Mais moi, elle ne peut ni me voir ni m’entendre parce que je ne suis pas dans la vie de cette femme. Elle non plus d’ailleurs, elle n’est pas dans ma vie. »


C’est ainsi que commence Planète d’Evgueni Grichkovets ; un homme seul au théâtre et cette femme inventée qui existe peut-être. La femme de ses rêves ? Ils sont là, chacun son espace, chacun sa solitude. Elle est le personnage rêvé et pourtant elle est « concrète », dans la vie : elle bouge, sort, parle au téléphone, a une histoire d’amour et une vie sociale. Lui, il est au théâtre figé dans sa solitude avec l’imagination et la parole comme seul lien au monde. Il tente de saisir la moindre étincelle de vie autour de lui, il cherche aux fenêtres, dans la ville, dans ses songes, dans un voyage rapide autour de la planète quelque chose auquel participer. Et voilà cet homme volubile, disert, drôle au regard aiguisé sur le monde qui laisse, petit à petit, devant les spectateurs apparaître un être au coeur simple qui espère juste une place dans la vie de quelqu’un. Un homme qui cherche l’amour comme le seul refuge d’un sens à la vie.

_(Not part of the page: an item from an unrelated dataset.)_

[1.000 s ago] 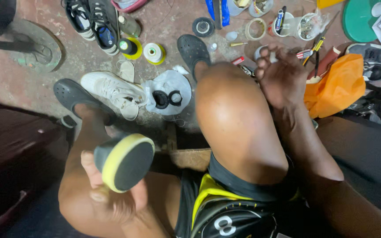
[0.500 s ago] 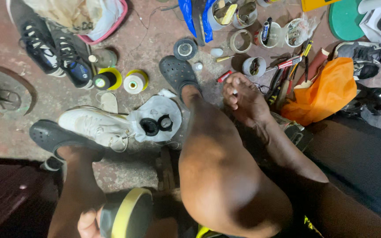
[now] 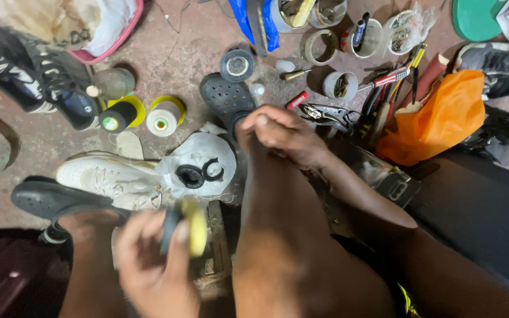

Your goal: The person sits on the floor and uses a white cloth to wipe the inner surfaces of black circular shoe parts and a yellow insole. The person handles each part one at a time, turning them over and rubbing the surfaces before placing them aside.

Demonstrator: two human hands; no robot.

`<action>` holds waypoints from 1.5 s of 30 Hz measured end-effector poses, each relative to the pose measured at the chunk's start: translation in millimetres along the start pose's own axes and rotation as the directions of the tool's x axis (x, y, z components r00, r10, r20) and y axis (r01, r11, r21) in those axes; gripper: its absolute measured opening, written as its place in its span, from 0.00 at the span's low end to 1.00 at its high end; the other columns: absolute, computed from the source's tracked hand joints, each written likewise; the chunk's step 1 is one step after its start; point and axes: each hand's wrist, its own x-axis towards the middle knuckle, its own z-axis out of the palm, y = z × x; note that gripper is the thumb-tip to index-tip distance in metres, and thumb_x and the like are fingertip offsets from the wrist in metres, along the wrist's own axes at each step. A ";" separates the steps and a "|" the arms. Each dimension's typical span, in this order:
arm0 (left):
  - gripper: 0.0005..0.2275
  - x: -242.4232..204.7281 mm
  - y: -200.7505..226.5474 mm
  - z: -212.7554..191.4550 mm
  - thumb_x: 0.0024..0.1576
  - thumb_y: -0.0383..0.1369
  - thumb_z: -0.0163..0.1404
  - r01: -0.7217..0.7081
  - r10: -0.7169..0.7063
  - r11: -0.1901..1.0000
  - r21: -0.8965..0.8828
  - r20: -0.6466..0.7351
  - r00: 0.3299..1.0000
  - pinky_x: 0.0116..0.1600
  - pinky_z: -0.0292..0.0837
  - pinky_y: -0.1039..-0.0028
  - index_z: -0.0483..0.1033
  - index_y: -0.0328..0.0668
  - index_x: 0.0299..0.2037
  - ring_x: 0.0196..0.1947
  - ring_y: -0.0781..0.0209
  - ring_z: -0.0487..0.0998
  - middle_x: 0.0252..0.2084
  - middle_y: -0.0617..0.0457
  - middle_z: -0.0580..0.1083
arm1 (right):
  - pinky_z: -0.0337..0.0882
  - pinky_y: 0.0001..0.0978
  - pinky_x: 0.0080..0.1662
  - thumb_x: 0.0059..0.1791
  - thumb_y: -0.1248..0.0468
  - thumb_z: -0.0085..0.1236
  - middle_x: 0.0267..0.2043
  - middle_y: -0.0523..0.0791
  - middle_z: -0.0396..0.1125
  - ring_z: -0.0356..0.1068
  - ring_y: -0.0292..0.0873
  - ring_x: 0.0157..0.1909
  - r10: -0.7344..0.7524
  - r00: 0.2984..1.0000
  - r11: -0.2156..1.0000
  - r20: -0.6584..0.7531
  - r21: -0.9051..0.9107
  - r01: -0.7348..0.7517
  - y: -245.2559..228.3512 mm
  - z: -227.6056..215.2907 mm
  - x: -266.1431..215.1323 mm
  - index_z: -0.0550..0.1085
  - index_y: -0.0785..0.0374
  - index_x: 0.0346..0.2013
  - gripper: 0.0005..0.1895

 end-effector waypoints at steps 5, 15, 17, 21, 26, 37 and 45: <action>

Une des qualités de ce texte, c’est l’extrême pudeur avec laquelle Evgueni Grichkovets évoque ce qu’il y a parfois d’absurde à vivre. Mais cette absurdité n’est pas forcément synonyme de malheur à vivre, elle est aussi ce qui nous lie les uns aux autres, elle peut être la possibilité d’une rencontre. Et ce regard sur le monde a quelque chose d’enfantin, une redécouverte du monde. L’adulte et l’enfant en lui regardent ensemble une vie coincée entre désir et réalité. Le monde, tel qu’il est, déclenche des rêves et les songes ramènent irrémédiablement à la rudesse de la réalité. Un peu comme dans certains poèmes de Fernando Pessoa où l’évidence et l’apparente simplicité de ce qui est décrit ramène à des questions profondes.

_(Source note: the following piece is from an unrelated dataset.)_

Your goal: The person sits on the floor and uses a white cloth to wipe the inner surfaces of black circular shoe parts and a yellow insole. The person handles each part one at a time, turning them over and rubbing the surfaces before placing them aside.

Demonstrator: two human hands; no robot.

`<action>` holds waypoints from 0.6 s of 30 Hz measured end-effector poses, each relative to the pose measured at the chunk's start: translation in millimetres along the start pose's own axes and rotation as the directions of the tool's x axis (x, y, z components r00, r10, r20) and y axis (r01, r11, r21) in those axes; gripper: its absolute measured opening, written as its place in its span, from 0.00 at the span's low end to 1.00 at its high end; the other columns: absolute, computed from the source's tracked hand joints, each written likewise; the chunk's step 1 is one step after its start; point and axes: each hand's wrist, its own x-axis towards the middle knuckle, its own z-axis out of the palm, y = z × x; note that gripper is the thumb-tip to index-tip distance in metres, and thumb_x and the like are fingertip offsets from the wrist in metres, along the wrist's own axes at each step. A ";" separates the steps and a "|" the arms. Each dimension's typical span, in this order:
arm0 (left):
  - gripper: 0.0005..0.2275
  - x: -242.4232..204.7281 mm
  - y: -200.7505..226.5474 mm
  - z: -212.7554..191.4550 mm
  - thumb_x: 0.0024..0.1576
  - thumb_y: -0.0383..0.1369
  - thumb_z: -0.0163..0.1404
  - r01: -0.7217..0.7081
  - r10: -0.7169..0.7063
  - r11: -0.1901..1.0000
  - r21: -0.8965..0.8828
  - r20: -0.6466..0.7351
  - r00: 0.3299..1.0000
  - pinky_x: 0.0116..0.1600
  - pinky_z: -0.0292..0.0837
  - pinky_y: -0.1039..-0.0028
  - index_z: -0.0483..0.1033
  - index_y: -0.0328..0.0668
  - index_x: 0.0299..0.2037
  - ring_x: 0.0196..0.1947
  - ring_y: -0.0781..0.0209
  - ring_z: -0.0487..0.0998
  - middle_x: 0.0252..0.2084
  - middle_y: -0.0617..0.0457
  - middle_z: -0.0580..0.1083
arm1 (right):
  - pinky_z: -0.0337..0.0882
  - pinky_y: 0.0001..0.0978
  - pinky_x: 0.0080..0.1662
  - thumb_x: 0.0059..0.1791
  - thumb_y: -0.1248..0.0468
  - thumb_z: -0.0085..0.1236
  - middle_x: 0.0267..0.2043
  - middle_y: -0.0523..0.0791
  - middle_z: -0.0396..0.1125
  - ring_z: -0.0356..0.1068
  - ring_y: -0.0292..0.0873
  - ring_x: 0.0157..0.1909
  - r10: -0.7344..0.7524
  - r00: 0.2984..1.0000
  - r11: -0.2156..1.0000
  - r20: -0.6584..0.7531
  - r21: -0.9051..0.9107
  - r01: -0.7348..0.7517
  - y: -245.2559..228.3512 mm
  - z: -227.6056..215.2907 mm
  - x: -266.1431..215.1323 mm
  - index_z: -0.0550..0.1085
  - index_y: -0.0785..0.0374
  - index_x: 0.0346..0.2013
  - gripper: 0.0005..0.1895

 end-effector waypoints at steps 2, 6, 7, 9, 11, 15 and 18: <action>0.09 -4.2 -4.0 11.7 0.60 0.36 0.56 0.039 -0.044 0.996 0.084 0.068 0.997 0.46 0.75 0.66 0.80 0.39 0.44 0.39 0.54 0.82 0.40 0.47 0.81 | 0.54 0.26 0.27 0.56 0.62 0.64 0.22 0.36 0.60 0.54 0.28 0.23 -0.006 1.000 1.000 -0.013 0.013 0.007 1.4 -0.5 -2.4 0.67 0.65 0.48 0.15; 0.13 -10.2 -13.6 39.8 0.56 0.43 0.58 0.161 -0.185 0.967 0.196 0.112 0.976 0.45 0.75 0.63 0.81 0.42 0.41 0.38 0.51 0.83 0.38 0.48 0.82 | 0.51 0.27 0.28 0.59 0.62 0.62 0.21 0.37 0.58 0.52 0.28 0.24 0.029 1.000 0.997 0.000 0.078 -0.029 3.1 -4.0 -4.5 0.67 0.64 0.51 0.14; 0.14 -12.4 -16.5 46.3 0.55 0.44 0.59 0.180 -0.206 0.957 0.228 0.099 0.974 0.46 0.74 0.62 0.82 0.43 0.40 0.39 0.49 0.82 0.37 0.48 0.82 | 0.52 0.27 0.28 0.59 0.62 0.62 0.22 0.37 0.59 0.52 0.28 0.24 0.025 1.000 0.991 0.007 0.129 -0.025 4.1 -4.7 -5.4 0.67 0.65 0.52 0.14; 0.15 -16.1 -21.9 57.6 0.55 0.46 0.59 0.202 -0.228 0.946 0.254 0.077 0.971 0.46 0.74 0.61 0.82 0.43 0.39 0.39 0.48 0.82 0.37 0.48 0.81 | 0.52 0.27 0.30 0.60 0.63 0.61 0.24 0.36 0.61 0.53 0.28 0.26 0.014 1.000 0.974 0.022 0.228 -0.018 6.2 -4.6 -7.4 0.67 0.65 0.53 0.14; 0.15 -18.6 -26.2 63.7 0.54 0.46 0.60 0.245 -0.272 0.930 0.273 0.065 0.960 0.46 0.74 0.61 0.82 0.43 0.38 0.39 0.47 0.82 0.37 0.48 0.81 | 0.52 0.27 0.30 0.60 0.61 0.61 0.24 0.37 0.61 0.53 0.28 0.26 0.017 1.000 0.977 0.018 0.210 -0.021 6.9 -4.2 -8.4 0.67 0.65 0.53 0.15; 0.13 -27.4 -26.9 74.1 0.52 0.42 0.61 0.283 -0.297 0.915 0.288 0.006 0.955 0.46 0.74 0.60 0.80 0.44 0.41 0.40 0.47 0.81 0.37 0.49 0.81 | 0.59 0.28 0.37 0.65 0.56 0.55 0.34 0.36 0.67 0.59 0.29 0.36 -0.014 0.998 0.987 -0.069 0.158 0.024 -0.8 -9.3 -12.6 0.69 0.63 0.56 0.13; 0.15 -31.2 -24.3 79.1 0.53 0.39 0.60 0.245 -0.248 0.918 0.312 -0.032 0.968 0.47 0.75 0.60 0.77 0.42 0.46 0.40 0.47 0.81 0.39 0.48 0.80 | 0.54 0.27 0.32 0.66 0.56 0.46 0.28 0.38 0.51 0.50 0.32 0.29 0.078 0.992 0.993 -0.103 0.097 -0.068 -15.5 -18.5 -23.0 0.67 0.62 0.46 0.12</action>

Grichkovets écrit en creux, il ne donne pas de leçons, il permet à l’acteur de se faufiler à l’intérieur de son texte et de laisser se révéler une personne plus qu’un personnage. Il n’y a pas d’intrigue à proprement parler. Il n’y a pas d’histoire comme fil conducteur mais un voyage. C’est ce trajet intérieur de cet homme, les questions posées par la présence de cette femme qui maintiennent la tension. Et le voyage de cet homme peut devenir le voyage du spectateur puisque ce texte est là pour le rejoindre.


L’important ce n’est pas où l’on va, c’est le chemin qu’on prend pour y aller.